Mr Hunter enjoyed a good state of health, for the first 40 years of his life, during which he had no complaint of any consequence, except an inflammation of his lungs in 1759. The first attack of the gout which he ever experienced was occasioned by an affection of the mind, and every subsequent fit originated from the same source.
Mr Hunter was of a short stature, uncommonly strong and active, well formed, and capable of great bodily exertion. His countenance was open, animated, and deeply impressed with thoughtfulness towards the close of his life. Lavater seeing a print of him, is said to have exclaimed, "that man thinks for himself." For the last twenty years of his life he drank nothing stronger than water, and wine at no period agreed with his stomach. He was easily irritated, and not soon pacified when once provoked. He was an enemy to dissimulation, and free even to a fault. Few men require so little relaxation as Mr Hunter did, for he seldom slept above four hours in the night, but always an hour after dinner. In private practice he was scrupulously honest in declaring his opinion of the case before him, and ready on all occasions to confess his ignorance of what he did not understand. He sometimes spoke harshly of his contemporaries; which did not originate from envy, but from a full conviction that surgery was as yet in its infancy, and he himself a novice in his own art.
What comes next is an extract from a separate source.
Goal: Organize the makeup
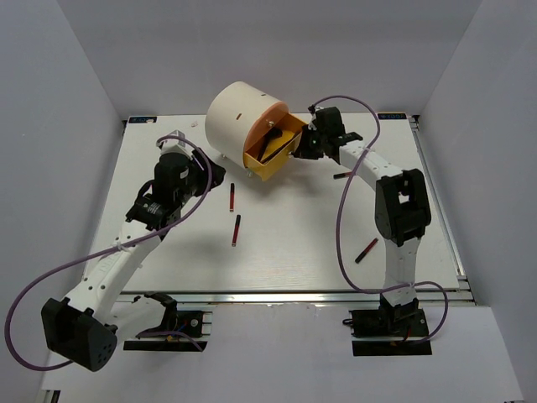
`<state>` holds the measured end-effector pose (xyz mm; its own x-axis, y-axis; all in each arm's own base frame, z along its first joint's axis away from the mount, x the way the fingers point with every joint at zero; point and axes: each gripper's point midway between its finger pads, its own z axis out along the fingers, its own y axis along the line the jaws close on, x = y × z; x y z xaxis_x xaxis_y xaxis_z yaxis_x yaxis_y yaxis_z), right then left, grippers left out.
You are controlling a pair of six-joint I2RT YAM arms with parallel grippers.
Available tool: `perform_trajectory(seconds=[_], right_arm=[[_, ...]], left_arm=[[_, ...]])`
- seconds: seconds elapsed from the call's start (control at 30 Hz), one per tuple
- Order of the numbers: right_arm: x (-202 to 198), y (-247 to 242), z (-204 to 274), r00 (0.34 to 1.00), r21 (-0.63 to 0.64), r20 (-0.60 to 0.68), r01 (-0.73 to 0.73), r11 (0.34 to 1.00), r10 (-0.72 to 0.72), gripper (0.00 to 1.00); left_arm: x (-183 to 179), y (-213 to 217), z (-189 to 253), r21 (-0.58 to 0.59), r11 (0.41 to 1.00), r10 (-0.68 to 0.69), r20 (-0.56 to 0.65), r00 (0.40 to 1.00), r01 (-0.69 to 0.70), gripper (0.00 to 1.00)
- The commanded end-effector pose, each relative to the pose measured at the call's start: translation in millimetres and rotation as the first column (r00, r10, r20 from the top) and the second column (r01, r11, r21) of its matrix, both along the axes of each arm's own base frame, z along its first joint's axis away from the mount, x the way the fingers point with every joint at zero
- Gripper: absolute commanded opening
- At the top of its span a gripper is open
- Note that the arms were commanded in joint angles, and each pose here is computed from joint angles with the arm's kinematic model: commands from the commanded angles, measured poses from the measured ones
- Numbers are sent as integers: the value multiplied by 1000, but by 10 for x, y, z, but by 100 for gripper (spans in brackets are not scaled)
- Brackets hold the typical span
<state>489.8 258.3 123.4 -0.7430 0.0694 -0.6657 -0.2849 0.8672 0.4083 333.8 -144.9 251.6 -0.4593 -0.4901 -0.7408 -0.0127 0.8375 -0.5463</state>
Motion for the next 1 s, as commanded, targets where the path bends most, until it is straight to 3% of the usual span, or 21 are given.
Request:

On October the 16th 1793, when in his usual state of health, he went to St George's hospital, and meeting with some things which irritated his mind, and not being perfectly master of the circumstances, he withheld his sentiments; in which state of restraint he went into the next room, and turning round to Dr Robertson, one of the physicians of the hospital, he gave a deep groan and dropt down dead, being then in his 65th year, the same age at which his brother Dr Hunter had died.